TASK INSTRUCTIONS:
In the records below, find every line with the word "vertex" and copy it.

INFORMATION SHOWN:
----

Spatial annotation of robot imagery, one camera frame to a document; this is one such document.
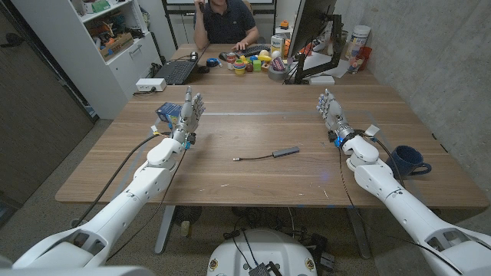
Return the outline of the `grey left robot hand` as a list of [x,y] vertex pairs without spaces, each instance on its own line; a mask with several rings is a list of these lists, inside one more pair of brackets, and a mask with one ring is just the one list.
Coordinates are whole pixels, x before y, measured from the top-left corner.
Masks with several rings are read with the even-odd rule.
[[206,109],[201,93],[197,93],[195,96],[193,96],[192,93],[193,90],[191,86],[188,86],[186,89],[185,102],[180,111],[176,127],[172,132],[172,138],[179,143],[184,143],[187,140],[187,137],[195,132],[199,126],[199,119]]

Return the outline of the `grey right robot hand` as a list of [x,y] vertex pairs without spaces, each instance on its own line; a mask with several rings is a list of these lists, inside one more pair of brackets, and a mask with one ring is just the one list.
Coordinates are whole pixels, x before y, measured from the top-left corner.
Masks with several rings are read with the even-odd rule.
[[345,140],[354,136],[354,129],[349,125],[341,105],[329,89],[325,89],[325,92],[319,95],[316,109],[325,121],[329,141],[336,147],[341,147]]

----

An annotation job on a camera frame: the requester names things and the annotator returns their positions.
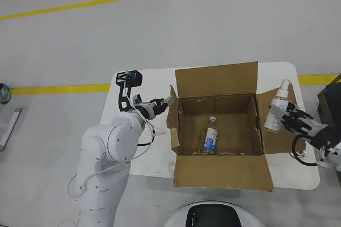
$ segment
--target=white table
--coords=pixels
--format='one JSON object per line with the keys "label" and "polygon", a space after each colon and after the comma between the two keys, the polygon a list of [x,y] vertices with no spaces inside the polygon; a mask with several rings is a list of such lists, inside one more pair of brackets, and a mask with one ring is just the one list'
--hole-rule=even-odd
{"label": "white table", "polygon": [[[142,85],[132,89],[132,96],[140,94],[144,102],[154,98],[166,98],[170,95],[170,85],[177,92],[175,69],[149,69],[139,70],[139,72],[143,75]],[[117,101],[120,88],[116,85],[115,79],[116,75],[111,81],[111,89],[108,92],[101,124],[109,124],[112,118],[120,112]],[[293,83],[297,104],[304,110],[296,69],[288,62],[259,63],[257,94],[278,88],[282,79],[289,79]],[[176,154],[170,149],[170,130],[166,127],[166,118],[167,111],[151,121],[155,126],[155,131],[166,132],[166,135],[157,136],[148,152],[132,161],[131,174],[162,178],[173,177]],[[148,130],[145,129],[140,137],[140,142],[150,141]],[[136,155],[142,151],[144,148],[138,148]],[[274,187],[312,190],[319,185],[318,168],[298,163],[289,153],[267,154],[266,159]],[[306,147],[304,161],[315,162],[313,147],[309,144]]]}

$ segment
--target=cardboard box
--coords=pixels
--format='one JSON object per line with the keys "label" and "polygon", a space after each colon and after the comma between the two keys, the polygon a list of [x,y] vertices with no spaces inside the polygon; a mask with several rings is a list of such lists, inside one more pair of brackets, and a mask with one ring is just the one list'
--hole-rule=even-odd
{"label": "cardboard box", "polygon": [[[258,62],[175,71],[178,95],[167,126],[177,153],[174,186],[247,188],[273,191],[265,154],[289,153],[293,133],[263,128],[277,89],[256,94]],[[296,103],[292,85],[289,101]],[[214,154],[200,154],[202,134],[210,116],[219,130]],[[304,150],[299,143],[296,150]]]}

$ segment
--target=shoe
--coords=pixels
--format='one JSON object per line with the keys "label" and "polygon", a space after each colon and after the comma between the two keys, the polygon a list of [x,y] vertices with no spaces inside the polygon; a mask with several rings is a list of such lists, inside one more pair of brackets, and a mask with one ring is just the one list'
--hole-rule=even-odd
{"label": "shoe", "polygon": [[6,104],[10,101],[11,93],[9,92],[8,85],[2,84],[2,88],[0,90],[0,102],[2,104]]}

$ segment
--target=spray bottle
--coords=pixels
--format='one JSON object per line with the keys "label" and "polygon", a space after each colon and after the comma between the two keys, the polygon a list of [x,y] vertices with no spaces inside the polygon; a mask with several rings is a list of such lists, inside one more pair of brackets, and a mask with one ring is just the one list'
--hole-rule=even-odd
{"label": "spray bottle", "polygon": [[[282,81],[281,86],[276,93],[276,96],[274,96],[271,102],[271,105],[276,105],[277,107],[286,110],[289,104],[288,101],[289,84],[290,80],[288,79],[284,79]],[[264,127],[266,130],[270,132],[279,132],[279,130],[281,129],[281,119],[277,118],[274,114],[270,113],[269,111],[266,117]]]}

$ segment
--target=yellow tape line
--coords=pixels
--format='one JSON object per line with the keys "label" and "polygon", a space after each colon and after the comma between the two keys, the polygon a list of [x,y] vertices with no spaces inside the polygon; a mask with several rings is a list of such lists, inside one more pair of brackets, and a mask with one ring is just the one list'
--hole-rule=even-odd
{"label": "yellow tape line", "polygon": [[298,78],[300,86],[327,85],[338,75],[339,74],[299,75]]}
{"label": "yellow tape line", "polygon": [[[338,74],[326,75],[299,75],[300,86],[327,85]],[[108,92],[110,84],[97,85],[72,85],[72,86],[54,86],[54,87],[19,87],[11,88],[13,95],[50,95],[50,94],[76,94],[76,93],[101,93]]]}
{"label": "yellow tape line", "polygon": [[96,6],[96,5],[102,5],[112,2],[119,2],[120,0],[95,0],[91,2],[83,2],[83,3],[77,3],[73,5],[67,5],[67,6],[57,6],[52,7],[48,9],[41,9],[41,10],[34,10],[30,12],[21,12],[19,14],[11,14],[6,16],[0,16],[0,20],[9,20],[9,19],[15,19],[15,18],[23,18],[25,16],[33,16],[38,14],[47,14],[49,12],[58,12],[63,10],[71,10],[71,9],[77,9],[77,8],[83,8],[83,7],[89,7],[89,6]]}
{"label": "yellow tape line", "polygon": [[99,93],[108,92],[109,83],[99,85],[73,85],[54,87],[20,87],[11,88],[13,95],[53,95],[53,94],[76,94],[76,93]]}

----

RESULT:
Return the outline of the `grey left robot hand` as a list of [x,y] vertex pairs without spaces, each instance on its own line; a mask with several rings is a list of these lists, inside one more pair of brackets, and a mask with one ring is just the one list.
Return the outline of the `grey right robot hand` as a list of [x,y] vertex pairs without spaces, each instance on its own line; a mask with several rings is a list of these lists, inside one more pair of brackets, and a mask with one ring is just the one list.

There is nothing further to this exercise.